Consequently, GoMechanic’s prospective investors turned cautious. SoftBank was now willing to come in only at a valuation of about $600-700 million. While it was a lot less than what the founders of GoMechanic were seeking, they ended up signing the term sheet with SoftBank at a valuation of $650 million, as they were running out of cash.
According to sources, GoMechanic claimed that the company would have gross annual revenue of $40 million for FY23 (2022-23). The company’s filings with the Ministry of Corporate Affairs (MCA) show that GoMechanic had an operating revenue of Rs 90.5 crore or about $11.2 million for FY22 (2021-22).
Trials and tribulations
GoMechanic’s episode has once again shaken India’s startup ecosystem, currently the third-largest in the world, as it has put the spotlight on corporate governance lapses at the country’s startups.
GoMechanic had all the right mix to be a pioneer in the garage services business.
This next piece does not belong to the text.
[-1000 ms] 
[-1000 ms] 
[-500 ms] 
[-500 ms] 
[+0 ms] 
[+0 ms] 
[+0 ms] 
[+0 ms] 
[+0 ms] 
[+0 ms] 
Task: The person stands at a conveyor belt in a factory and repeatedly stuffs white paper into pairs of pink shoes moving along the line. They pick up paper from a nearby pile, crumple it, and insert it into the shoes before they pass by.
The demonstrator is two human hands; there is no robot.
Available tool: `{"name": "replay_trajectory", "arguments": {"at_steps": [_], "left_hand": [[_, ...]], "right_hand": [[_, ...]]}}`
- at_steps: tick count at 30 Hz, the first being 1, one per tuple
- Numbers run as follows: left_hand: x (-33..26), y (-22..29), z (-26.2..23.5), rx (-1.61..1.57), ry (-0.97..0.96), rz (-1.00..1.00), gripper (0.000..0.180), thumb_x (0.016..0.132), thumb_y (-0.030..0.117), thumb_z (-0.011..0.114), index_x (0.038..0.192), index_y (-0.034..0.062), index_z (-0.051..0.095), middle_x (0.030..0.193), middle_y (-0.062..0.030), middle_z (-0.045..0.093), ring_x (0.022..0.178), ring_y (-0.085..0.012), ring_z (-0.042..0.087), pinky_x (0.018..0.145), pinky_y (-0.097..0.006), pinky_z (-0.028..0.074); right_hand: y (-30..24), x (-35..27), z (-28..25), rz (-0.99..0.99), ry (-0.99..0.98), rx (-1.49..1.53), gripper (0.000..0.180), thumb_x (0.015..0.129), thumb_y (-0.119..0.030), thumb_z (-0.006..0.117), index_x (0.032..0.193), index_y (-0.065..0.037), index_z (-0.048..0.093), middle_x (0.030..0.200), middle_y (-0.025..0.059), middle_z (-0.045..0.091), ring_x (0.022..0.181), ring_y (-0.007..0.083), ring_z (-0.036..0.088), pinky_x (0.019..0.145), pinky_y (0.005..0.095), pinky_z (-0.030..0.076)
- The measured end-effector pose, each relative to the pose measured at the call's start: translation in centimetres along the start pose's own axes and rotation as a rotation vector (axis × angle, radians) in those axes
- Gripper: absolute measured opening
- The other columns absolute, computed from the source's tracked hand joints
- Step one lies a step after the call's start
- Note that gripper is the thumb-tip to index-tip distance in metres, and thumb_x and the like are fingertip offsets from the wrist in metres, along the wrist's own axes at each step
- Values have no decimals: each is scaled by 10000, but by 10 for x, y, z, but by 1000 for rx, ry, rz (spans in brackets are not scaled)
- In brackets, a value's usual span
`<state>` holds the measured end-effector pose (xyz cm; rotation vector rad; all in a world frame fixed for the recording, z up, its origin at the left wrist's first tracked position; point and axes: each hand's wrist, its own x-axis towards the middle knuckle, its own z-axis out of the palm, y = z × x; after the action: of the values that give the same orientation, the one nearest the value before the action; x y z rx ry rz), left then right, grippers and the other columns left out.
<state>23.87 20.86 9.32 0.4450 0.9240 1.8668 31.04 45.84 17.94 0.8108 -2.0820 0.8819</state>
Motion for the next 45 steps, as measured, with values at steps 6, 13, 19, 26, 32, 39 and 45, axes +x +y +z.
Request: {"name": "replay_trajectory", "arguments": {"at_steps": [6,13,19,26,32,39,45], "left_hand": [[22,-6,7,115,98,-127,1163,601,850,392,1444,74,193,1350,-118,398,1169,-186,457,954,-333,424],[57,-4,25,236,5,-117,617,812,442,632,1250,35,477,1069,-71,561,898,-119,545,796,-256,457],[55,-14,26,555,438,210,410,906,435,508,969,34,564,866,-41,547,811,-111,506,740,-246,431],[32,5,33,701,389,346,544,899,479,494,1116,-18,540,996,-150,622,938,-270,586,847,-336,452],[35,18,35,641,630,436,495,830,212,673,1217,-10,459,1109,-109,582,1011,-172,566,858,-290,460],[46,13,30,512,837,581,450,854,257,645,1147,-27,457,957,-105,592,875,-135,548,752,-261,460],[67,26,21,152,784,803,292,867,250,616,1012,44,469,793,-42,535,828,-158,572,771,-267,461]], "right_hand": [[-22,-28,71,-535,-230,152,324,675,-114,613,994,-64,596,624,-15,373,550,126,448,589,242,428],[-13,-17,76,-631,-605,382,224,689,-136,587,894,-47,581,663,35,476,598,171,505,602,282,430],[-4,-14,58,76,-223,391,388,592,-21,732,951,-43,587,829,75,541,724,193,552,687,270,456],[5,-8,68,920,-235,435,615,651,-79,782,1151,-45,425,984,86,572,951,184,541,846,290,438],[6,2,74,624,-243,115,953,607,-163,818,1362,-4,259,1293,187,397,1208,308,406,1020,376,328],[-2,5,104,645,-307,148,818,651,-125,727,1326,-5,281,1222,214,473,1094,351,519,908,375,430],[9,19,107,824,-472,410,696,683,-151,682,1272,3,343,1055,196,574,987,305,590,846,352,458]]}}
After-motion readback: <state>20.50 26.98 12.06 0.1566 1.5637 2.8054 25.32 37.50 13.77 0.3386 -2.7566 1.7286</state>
It had the first-mover advantage, IIM A-graduate founders, who is who of the VC world either invested or interested, a strong customer base, and a network of nearly 1,000 garages across 40 cities in place. Yet things went downhill.
As things now stand, the startup is undergoing a forensic probe by EY, after it closed a due diligence report for the deal, which took nearly six months to be completed.
“GoMechanic had a unique business model. No other big player was in this or doing something similar in India. So, it was also difficult for EY initially to find the right market comparisons to peg certain metrics to and understand the macro challenges. That’s why it took them months to properly vet the company,” another source aware of the developments, said.
The founders might be asked to go on leave soon, but depending on the details of the ongoing investigation there might be legal action as well, sources said.
"The EY report isn't out yet. So, technically the existing investors do not have anything with them as of now. Once the EY report is out, investors will be sitting down with the lenders and deciding what next can be done. Legal action, ousting of founders, company shutting down, all these are contemplated as of now, but it’s too early to comment on anything," said one of the sources cited above.
Even if legal recourse is taken, this wouldn’t be the first time for one of GoMechanic’s prominent early-stage investors Sequoia Capital India, which had similar experiences with its other famed co-founders like BharatPe’s Ashneer Grover and Zilingo’s Ankiti Bose.